Reputation: 1205
I'm currently using Xquery queries (launch via the API) to extract from Marklogic 8.0.6/
Query in my file extract_data.xqy:
xdmp:save("toto.csv",let $nl := " "
return
document {
for $data in collection("http://book/polar")
return ($data)
})
API call :
$curl --anyauth --user ${MARKLOGIC_USERNAME}:${MARKLOGIC_PASSWORD} -X POST -i -d @extract_data.xqy \
-H "Content-type: application/x-www-form-urlencoded" \
-H "Accept: multipart/mixed; boundary=BOUNDARY" \
$node:$port/v1/eval?database=$db_name
It works fine but I'd like to schedule this extract directly in marklogic and have it running in background to avoid timeout if the request takes too much time to be executed.

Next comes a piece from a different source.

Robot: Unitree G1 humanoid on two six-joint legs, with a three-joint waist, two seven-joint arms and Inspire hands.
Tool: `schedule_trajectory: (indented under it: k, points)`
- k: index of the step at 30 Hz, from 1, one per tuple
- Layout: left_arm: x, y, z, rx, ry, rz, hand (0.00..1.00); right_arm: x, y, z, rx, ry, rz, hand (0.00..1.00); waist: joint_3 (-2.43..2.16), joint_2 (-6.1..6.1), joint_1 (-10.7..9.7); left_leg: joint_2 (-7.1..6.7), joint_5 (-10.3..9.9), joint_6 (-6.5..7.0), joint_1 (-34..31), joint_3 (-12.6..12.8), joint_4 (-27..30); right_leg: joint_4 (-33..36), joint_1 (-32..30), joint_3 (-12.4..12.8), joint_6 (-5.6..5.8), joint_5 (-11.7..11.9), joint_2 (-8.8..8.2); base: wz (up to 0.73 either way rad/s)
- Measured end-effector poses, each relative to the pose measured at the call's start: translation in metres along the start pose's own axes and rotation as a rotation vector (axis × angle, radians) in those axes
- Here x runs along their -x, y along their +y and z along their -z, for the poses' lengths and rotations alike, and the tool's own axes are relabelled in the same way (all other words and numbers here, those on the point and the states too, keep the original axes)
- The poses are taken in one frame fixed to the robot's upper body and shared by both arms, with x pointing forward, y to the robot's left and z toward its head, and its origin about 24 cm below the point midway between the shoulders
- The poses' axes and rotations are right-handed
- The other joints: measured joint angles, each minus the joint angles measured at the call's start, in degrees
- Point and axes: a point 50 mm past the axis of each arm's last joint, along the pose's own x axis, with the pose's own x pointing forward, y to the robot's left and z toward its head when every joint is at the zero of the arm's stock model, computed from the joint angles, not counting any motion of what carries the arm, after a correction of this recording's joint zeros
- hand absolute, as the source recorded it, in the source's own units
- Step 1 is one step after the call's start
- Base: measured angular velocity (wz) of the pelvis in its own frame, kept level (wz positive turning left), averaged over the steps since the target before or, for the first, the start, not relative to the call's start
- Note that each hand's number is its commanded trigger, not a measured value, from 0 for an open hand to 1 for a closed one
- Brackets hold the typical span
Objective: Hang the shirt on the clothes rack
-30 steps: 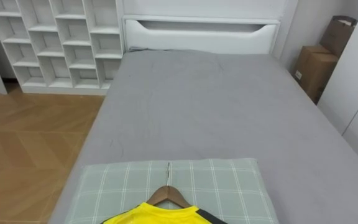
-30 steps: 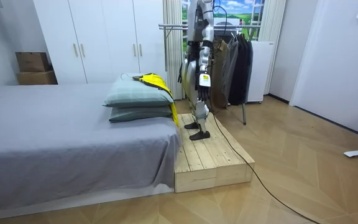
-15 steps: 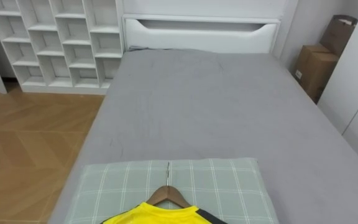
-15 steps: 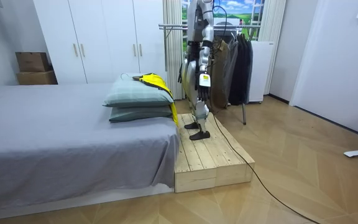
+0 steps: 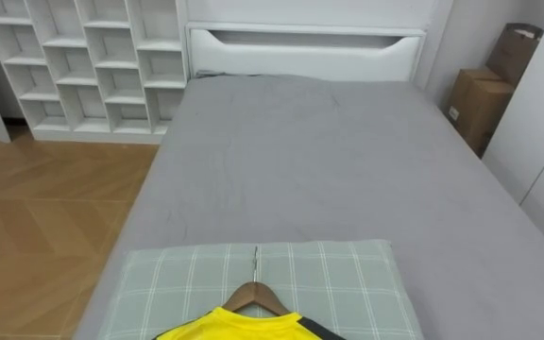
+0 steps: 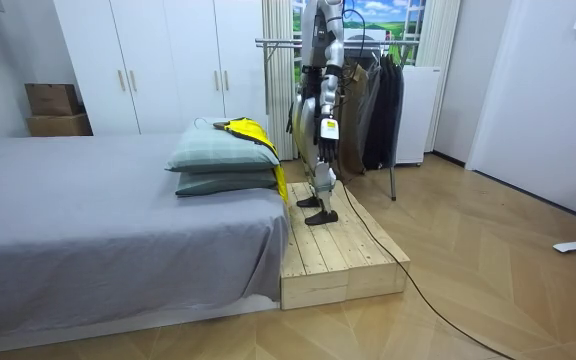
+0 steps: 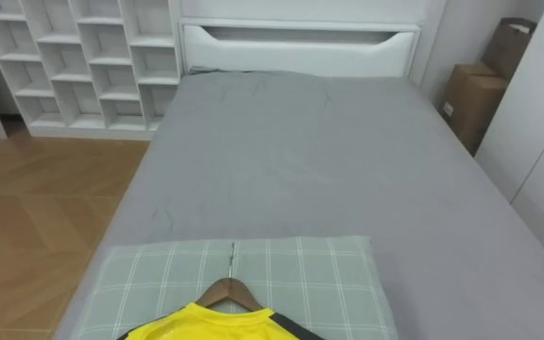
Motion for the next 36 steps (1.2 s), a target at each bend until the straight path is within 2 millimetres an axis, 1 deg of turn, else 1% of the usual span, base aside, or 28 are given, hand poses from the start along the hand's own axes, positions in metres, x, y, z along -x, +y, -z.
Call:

Is-there a feature like that to do that ?
Regards, Romain.
Upvotes: 1
Views: 87
Reputation: 20414
As suggested by Mads a tool like CORB can help pull csv data out of MarkLogic.
A schedule as suggested by Michael can trigger a periodic export, and save the output to disk, or push it elsewhere via HTTP. I'd look into running incremental exports in that case though, and I'd also suggest batching things up. In a large cluster, I'd even suggest chunking the export into batches per forest or per host on which content forests are attached. Scheduled tasks allow targeting specific hosts on which they should run.

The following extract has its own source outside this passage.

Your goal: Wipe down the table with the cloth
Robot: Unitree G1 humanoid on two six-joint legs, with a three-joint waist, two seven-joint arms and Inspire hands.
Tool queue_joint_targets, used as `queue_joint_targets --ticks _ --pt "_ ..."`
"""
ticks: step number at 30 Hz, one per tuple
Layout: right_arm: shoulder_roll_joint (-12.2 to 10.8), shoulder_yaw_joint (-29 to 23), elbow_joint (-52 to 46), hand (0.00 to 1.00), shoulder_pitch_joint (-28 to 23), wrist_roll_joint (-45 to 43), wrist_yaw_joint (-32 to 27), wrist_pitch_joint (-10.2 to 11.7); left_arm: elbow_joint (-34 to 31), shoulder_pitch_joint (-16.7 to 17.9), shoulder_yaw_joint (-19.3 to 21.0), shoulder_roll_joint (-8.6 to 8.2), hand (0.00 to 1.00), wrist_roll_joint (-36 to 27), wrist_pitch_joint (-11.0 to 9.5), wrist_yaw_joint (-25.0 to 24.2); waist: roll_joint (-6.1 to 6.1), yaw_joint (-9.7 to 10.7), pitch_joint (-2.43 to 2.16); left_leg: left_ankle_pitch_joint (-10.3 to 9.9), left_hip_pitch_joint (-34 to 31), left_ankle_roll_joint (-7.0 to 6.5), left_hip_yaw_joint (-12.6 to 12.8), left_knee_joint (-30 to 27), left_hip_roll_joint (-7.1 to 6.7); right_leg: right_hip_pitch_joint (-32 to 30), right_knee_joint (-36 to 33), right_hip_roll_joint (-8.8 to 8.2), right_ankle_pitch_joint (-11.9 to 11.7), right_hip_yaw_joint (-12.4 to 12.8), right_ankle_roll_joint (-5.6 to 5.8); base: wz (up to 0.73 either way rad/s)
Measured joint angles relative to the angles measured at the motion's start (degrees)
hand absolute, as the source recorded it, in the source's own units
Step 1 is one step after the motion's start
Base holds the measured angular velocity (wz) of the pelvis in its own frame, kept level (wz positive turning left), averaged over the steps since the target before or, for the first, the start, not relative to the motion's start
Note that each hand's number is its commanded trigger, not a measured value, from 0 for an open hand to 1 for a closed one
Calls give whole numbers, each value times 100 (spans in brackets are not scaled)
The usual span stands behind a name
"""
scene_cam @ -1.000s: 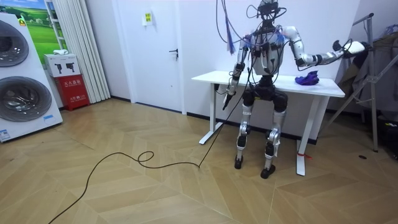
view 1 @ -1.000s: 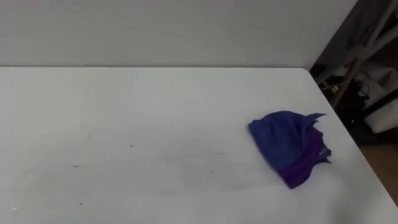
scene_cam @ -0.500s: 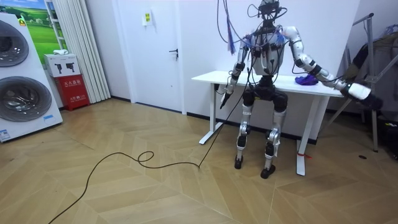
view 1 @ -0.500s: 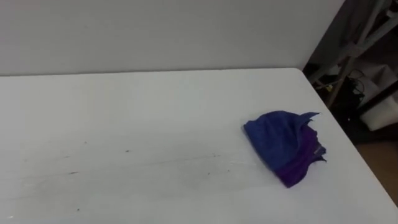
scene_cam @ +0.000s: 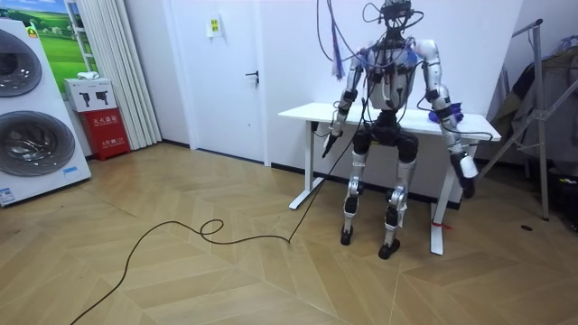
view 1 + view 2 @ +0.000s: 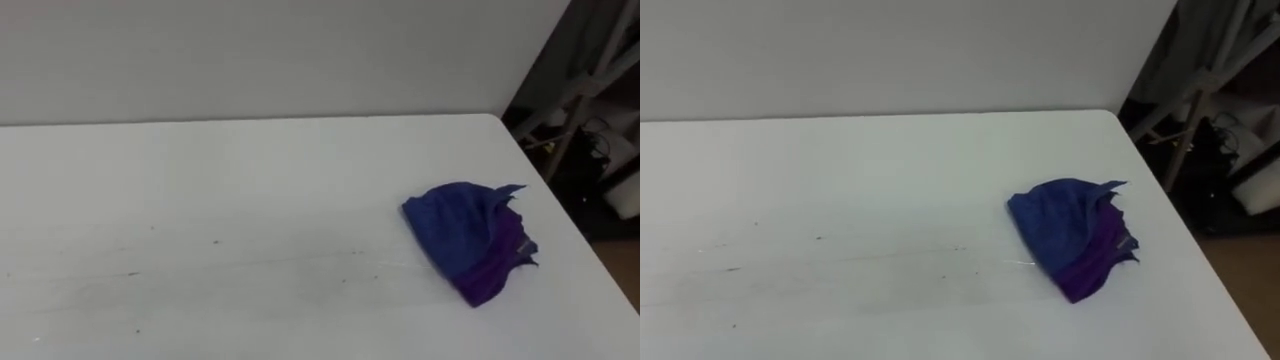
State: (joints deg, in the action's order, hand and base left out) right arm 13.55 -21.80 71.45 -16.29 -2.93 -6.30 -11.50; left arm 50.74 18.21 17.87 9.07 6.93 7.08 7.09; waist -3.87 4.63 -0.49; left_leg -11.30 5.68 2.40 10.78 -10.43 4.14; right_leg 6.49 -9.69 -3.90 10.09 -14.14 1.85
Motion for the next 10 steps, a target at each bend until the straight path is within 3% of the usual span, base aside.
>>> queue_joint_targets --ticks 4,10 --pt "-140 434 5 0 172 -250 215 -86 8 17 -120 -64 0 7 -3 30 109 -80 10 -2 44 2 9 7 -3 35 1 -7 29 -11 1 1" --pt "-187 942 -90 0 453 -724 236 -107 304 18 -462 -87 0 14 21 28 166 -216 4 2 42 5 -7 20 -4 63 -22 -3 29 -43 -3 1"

You can also run an adhoc export, particularly if you batch up the work using a tool like taskbot. And if you combine it with its OPTIONS-SYNC-UPDATE
mode, you can merge multiple batches back into one result file before emitting it as well, and get better performance out of it, compared to running it single threaded. Merging results doesn't scale endlessly, but if you have a relatively small dataset (only a few million small records maybe), that might be sufficient.
HTH!
Upvotes: 0
Reputation: 6651
You can use the task scheduler to setup recurring script execution.
The timeout can be adjusted in the script with xdmp:set-request-time-limit
I would suggest you take a look at MLCP as well.
Upvotes: 4